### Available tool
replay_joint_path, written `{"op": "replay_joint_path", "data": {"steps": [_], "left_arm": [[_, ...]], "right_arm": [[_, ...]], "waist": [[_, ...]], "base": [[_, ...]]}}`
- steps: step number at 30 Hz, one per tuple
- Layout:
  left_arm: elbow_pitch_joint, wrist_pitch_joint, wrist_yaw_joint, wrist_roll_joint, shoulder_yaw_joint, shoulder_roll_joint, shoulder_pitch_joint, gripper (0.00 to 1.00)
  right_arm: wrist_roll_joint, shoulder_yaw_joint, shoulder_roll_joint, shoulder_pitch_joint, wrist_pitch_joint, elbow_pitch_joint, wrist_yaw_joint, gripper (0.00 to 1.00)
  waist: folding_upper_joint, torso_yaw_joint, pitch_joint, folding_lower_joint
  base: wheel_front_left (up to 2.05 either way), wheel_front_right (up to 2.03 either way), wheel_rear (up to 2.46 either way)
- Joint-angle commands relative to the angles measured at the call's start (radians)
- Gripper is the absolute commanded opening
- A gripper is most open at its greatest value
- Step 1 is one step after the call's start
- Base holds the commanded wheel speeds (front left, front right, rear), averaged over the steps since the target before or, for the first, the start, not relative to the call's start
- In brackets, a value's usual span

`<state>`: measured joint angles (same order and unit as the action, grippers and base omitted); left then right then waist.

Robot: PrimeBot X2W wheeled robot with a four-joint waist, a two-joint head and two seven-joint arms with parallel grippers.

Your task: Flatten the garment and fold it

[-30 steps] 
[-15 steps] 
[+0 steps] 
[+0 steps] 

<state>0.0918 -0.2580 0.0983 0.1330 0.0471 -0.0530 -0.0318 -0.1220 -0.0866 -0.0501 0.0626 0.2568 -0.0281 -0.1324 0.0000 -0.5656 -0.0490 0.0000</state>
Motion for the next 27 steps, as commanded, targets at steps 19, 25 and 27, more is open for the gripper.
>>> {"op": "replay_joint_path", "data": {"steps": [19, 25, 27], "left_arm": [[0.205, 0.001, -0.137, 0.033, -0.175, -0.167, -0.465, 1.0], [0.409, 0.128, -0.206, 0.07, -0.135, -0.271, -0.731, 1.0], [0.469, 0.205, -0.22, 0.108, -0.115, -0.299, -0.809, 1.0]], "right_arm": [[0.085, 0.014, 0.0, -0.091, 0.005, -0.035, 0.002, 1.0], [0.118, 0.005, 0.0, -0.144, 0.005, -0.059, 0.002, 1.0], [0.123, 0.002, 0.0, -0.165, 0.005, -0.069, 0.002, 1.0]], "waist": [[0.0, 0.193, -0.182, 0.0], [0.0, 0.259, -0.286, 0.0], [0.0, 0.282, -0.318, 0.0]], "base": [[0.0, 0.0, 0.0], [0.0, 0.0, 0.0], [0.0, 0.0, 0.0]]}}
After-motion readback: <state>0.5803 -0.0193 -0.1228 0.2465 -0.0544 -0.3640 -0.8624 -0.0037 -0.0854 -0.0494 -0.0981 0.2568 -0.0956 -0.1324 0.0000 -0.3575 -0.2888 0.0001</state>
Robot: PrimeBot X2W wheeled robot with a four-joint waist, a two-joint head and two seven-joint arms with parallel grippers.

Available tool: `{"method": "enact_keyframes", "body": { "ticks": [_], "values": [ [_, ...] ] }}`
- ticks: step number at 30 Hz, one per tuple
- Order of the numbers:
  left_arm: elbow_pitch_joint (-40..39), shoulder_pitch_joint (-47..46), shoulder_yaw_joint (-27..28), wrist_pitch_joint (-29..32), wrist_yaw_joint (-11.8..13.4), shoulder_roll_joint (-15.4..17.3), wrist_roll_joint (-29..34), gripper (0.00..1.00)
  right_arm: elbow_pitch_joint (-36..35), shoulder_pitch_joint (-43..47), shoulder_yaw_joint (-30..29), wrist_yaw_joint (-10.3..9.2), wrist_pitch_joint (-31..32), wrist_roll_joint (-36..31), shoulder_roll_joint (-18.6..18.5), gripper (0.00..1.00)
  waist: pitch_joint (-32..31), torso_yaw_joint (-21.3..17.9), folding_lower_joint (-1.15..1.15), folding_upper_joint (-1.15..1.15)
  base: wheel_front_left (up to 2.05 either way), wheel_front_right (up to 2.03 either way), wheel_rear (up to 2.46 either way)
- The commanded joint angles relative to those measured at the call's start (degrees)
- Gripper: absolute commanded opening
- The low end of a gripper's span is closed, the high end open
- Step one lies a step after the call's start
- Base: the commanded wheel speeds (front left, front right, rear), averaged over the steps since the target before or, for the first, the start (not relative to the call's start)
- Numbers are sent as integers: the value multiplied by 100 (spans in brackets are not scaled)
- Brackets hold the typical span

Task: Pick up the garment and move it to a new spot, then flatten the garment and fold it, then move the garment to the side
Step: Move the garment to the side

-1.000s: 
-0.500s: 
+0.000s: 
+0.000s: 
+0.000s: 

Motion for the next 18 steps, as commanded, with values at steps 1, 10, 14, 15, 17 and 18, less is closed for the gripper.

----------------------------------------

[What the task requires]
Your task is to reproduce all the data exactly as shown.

[Your solution]
### Available tool
replay_joint_path, written `{"op": "replay_joint_path", "data": {"steps": [_], "left_arm": [[_, ...]], "right_arm": [[_, ...]], "waist": [[_, ...]], "base": [[_, ...]]}}`
- steps: step number at 30 Hz, one per tuple
- Layout:
  left_arm: elbow_pitch_joint, wrist_pitch_joint, wrist_yaw_joint, wrist_roll_joint, shoulder_yaw_joint, shoulder_roll_joint, shoulder_pitch_joint, gripper (0.00 to 1.00)
  right_arm: wrist_roll_joint, shoulder_yaw_joint, shoulder_roll_joint, shoulder_pitch_joint, wrist_pitch_joint, elbow_pitch_joint, wrist_yaw_joint, gripper (0.00 to 1.00)
  waist: folding_upper_joint, torso_yaw_joint, pitch_joint, folding_lower_joint
  base: wheel_front_left (up to 2.05 either way), wheel_front_right (up to 2.03 either way), wheel_rear (up to 2.46 either way)
- Joint-angle commands relative to the angles measured at the call's start (radians)
- Gripper is the absolute commanded opening
- A gripper is most open at its greatest value
- Step 1 is one step after the call's start
- Base holds the commanded wheel speeds (front left, front right, rear), averaged over the steps since the target before or, for the first, the start, not relative to the call's start
- In brackets, a value's usual span

`<state>`: measured joint angles (same order and unit as the action, grippers and base omitted); left then right then waist.

Robot: PrimeBot X2W wheeled robot with a four-joint waist, a two-joint head and two seven-joint arms with parallel grippers.

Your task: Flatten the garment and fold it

[-30 steps] 
[-15 steps] 
[+0 steps] 
[+0 steps] 

<state>0.0918 -0.2580 0.0983 0.1330 0.0471 -0.0530 -0.0318 -0.1220 -0.0866 -0.0501 0.0626 0.2568 -0.0281 -0.1324 0.0000 -0.5656 -0.0490 0.0000</state>
Motion for the next 27 steps, as commanded, targets at steps 19, 25 and 27, more is open for the gripper.
>>> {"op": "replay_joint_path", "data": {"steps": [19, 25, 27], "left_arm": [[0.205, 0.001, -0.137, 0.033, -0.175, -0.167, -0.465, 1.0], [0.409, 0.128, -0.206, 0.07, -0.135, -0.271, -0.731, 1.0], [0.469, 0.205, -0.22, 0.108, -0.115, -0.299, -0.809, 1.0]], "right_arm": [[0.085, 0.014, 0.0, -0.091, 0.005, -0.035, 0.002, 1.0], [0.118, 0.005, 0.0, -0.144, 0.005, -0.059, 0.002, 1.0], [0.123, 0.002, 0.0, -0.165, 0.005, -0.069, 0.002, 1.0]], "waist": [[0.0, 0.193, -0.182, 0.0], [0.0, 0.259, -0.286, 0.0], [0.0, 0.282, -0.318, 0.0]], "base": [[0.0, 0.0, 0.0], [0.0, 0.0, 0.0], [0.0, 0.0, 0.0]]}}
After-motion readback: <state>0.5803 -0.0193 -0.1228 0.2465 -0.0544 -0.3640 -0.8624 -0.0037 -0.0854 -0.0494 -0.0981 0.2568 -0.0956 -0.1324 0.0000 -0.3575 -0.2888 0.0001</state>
Robot: PrimeBot X2W wheeled robot with a four-joint waist, a two-joint head and two seven-joint arms with parallel grippers.

Available tool: `{"method": "enact_keyframes", "body": { "ticks": [_], "values": [ [_, ...] ] }}`
- ticks: step number at 30 Hz, one per tuple
- Order of the numbers:
  left_arm: elbow_pitch_joint (-40..39), shoulder_pitch_joint (-47..46), shoulder_yaw_joint (-27..28), wrist_pitch_joint (-29..32), wrist_yaw_joint (-11.8..13.4), shoulder_roll_joint (-15.4..17.3), wrist_roll_joint (-29..34), gripper (0.00..1.00)
  right_arm: elbow_pitch_joint (-36..35), shoulder_pitch_joint (-43..47), shoulder_yaw_joint (-30..29), wrist_yaw_joint (-10.3..9.2), wrist_pitch_joint (-31..32), wrist_roll_joint (-36..31), shoulder_roll_joint (-18.6..18.5), gripper (0.00..1.00)
  waist: pitch_joint (-32..31), torso_yaw_joint (-21.3..17.9), folding_lower_joint (-1.15..1.15), folding_upper_joint (-1.15..1.15)
  base: wheel_front_left (up to 2.05 either way), wheel_front_right (up to 2.03 either way), wheel_rear (up to 2.46 either way)
- The commanded joint angles relative to those measured at the call's start (degrees)
- Gripper: absolute commanded opening
- The low end of a gripper's span is closed, the high end open
- Step one lies a step after the call's start
- Base: the commanded wheel speeds (front left, front right, rear), averaged over the steps since the target before or, for the first, the start (not relative to the call's start)
- Numbers are sent as integers: the value multiplied by 100 (spans in brackets are not scaled)
- Brackets hold the typical span

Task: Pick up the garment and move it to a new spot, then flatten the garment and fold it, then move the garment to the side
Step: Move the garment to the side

-1.000s: 
-0.500s: 
+0.000s: 
+0.000s: 
+0.000s: 

Motion for the next 18 steps, as commanded, with values at steps 1, 10, 14, 15, 17 and 18, less is closed for the gripper.

No more work remains in this exercise.